PROBLEM STATEMENT: Search the entries for the word "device". Copy each line in which it is found.
START DATA SUPPLIED
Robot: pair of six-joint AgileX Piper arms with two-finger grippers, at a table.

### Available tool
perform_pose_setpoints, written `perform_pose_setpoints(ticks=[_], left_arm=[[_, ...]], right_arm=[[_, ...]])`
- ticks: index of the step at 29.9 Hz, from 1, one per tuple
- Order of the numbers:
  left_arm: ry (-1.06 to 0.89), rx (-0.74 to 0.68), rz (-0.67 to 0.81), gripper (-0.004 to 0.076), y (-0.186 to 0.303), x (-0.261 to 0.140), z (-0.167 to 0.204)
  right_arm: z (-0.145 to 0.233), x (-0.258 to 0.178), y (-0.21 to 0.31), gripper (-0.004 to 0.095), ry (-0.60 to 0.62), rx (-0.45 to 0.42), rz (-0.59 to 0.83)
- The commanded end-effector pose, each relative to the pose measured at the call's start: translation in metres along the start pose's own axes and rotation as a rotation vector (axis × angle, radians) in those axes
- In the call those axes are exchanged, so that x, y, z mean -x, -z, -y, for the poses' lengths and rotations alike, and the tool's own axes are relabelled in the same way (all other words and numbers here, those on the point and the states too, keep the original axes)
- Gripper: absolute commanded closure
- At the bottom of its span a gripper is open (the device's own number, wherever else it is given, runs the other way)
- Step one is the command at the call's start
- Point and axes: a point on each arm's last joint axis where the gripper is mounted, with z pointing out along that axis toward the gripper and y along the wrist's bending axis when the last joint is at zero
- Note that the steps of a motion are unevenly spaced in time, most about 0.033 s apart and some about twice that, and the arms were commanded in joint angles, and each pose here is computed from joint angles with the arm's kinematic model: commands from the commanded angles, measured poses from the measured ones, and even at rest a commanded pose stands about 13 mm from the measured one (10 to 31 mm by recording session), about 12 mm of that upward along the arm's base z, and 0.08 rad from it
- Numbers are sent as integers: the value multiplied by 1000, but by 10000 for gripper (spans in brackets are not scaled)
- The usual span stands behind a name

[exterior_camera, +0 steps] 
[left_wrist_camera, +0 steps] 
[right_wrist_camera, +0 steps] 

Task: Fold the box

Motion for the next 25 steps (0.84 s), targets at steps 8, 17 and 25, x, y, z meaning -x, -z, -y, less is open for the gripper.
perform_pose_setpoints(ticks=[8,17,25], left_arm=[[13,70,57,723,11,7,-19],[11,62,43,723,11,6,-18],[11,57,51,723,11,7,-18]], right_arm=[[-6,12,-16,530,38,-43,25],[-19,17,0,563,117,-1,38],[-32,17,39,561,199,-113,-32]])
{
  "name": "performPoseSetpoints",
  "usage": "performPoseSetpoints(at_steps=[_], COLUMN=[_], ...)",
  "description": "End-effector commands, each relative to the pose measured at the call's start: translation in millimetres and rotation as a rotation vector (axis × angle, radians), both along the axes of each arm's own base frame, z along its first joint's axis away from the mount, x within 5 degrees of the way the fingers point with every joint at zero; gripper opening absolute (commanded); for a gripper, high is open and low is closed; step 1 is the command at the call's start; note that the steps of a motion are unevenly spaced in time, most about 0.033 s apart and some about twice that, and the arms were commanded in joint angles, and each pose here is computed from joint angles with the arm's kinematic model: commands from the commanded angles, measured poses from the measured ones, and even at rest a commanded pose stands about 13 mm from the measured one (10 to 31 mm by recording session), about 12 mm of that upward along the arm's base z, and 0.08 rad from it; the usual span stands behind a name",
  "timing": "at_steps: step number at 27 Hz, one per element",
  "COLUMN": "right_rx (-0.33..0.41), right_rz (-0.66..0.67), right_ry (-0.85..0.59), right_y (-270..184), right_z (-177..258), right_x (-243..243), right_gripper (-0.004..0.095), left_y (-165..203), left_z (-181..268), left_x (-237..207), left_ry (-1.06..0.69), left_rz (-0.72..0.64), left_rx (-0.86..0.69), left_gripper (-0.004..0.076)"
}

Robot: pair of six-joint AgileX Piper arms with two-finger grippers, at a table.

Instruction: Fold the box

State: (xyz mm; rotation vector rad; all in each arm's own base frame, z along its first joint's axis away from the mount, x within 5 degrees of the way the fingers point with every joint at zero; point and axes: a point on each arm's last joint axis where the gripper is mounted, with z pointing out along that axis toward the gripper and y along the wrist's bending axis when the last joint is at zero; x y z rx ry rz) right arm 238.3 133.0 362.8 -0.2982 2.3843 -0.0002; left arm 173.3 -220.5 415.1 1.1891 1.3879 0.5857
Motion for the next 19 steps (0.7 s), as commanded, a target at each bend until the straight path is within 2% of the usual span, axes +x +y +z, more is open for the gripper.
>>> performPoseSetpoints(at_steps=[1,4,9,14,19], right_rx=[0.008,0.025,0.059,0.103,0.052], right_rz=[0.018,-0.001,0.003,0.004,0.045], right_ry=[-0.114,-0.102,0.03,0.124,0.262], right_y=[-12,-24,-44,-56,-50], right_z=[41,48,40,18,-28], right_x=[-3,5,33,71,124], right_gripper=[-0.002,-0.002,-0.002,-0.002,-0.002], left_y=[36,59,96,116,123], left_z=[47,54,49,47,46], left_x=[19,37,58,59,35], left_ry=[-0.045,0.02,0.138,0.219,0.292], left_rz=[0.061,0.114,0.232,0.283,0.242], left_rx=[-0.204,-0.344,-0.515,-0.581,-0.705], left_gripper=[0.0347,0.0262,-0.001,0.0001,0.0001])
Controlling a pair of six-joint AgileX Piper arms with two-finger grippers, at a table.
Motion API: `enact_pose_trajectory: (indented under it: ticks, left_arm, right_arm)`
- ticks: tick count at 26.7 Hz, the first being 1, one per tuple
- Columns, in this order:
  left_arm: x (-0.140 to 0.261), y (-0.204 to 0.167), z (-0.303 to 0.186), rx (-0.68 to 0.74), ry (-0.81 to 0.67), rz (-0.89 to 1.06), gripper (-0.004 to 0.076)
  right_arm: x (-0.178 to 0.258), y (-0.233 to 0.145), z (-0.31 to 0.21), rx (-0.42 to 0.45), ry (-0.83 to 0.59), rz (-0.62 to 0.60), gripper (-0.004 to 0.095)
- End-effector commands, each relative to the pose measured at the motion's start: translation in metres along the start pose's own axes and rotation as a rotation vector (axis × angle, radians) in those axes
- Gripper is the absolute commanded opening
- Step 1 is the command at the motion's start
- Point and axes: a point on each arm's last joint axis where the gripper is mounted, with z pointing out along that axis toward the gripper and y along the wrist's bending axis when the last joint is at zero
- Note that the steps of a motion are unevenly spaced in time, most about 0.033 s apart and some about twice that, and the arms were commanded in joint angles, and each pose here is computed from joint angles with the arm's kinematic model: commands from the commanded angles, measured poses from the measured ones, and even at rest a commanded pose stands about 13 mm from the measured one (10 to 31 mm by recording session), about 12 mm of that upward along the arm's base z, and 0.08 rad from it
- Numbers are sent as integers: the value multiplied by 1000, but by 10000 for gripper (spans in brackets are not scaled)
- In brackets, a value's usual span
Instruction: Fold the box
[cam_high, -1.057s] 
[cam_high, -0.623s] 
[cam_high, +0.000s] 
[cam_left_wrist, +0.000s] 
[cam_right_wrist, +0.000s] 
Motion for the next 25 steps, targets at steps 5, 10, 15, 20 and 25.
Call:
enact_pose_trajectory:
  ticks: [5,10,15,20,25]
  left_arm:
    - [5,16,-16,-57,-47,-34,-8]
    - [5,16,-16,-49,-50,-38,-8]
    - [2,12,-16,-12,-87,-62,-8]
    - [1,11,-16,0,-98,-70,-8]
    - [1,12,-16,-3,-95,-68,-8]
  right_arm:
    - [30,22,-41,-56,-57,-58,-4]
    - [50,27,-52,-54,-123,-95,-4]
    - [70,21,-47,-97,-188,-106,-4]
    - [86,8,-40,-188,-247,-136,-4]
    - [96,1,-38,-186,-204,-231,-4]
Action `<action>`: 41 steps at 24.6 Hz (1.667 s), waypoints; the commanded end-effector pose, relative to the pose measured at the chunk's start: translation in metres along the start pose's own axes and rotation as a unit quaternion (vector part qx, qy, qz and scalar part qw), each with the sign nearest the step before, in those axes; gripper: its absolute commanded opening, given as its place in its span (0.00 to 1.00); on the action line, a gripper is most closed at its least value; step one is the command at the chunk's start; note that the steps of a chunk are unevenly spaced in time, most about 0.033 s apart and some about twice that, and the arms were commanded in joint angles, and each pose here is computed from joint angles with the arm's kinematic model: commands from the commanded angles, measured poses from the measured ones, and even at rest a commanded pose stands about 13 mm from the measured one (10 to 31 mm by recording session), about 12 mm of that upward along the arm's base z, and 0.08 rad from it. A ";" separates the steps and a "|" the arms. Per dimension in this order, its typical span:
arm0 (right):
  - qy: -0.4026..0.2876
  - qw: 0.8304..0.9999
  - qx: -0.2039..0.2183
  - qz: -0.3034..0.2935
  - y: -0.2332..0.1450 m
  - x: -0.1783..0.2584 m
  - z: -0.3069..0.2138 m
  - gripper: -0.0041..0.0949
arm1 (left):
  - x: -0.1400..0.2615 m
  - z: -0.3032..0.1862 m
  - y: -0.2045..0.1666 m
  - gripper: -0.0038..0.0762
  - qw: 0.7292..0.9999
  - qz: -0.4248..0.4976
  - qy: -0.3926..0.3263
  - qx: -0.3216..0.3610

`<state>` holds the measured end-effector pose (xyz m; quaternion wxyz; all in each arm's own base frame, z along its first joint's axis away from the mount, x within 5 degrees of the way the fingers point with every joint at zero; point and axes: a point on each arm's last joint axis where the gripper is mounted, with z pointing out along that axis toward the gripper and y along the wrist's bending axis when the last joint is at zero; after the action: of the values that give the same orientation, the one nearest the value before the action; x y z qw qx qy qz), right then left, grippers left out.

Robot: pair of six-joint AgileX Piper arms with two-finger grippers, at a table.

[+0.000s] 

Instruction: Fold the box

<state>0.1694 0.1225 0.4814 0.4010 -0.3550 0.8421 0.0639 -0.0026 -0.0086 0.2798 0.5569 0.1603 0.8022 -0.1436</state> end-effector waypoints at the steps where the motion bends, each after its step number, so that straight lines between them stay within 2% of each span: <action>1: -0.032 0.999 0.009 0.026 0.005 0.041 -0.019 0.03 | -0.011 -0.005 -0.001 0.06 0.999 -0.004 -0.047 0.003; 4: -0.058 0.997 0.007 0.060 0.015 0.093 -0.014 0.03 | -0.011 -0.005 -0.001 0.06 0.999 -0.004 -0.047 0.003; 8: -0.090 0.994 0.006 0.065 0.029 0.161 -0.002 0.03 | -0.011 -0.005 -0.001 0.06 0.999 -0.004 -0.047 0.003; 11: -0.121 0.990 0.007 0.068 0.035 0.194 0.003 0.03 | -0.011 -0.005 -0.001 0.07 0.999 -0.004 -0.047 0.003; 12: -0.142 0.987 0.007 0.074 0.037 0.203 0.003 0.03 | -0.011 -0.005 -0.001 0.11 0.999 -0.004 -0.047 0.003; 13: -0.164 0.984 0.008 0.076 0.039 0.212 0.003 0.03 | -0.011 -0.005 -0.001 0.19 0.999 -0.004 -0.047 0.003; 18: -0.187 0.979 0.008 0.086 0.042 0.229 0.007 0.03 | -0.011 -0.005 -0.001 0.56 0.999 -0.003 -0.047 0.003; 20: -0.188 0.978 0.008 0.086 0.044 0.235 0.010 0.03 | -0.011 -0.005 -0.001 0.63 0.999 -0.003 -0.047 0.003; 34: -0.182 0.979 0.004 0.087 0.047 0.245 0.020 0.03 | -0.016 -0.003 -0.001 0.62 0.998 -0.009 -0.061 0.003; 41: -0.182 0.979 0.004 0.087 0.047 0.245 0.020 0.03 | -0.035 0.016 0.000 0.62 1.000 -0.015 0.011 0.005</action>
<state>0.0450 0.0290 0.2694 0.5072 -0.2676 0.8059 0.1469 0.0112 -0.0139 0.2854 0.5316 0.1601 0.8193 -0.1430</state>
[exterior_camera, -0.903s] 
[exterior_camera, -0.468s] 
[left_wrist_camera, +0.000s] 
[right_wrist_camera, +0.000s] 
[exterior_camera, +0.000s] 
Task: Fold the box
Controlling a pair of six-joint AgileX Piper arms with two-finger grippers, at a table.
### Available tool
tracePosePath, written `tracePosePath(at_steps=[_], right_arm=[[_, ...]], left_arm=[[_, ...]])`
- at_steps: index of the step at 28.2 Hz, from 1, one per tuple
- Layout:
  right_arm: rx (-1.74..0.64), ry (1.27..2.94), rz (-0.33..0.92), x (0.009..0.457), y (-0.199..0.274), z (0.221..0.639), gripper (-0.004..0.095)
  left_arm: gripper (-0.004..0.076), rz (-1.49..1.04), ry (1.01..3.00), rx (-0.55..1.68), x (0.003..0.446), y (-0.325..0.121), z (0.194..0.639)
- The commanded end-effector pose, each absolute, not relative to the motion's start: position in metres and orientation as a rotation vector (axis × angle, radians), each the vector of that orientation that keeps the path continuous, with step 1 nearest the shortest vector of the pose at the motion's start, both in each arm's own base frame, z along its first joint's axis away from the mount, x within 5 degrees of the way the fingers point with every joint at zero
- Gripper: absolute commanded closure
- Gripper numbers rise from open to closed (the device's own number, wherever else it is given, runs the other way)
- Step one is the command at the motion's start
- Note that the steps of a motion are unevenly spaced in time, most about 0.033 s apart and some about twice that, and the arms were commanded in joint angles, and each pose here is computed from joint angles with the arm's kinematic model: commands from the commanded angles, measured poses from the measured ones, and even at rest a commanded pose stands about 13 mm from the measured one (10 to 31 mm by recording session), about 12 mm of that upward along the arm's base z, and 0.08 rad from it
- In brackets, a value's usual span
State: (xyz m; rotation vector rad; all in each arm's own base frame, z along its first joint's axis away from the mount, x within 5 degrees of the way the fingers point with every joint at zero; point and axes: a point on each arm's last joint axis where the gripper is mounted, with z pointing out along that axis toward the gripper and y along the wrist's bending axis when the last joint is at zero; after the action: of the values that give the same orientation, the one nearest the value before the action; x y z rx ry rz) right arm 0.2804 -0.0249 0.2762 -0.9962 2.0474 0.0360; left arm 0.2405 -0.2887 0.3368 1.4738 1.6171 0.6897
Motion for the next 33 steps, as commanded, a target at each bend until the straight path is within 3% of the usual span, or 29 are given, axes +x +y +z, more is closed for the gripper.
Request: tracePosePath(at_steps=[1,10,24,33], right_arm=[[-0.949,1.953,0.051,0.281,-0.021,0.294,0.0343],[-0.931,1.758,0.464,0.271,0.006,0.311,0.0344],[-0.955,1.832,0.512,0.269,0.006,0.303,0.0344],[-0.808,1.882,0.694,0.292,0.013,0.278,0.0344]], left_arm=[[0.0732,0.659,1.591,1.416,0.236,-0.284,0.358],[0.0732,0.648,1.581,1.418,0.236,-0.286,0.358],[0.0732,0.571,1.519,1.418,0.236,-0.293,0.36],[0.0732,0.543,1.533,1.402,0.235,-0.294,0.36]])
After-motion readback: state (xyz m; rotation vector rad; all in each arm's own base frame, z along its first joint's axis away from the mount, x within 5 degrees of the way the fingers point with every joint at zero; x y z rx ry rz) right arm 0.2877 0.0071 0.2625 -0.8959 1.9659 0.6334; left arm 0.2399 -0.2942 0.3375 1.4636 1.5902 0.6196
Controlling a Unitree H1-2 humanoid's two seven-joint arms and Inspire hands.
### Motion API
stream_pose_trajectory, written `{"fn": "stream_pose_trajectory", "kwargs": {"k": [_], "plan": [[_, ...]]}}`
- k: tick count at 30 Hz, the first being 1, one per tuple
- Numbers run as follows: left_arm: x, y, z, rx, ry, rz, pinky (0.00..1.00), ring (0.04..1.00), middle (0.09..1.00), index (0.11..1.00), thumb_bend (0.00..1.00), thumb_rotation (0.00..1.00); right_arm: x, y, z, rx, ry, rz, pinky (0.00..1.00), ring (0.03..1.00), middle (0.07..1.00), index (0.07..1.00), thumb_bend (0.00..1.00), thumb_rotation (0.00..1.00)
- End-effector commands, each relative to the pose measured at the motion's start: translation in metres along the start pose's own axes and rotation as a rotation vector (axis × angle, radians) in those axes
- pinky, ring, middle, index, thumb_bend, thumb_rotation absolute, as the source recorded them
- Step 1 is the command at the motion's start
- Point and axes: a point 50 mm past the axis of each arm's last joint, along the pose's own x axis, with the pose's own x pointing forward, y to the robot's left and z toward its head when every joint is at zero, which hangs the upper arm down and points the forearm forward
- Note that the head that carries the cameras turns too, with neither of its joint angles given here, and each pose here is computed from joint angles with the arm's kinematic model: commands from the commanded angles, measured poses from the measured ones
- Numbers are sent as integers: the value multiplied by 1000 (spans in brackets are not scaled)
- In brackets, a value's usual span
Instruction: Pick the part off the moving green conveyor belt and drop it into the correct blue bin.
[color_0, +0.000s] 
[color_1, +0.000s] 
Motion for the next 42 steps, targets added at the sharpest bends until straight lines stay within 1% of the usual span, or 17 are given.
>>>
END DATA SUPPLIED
ANSWER SPACE:
- At the bottom of its span a gripper is open (the device's own number, wherever else it is given, runs the other way)
- Gripper numbers rise from open to closed (the device's own number, wherever else it is given, runs the other way)

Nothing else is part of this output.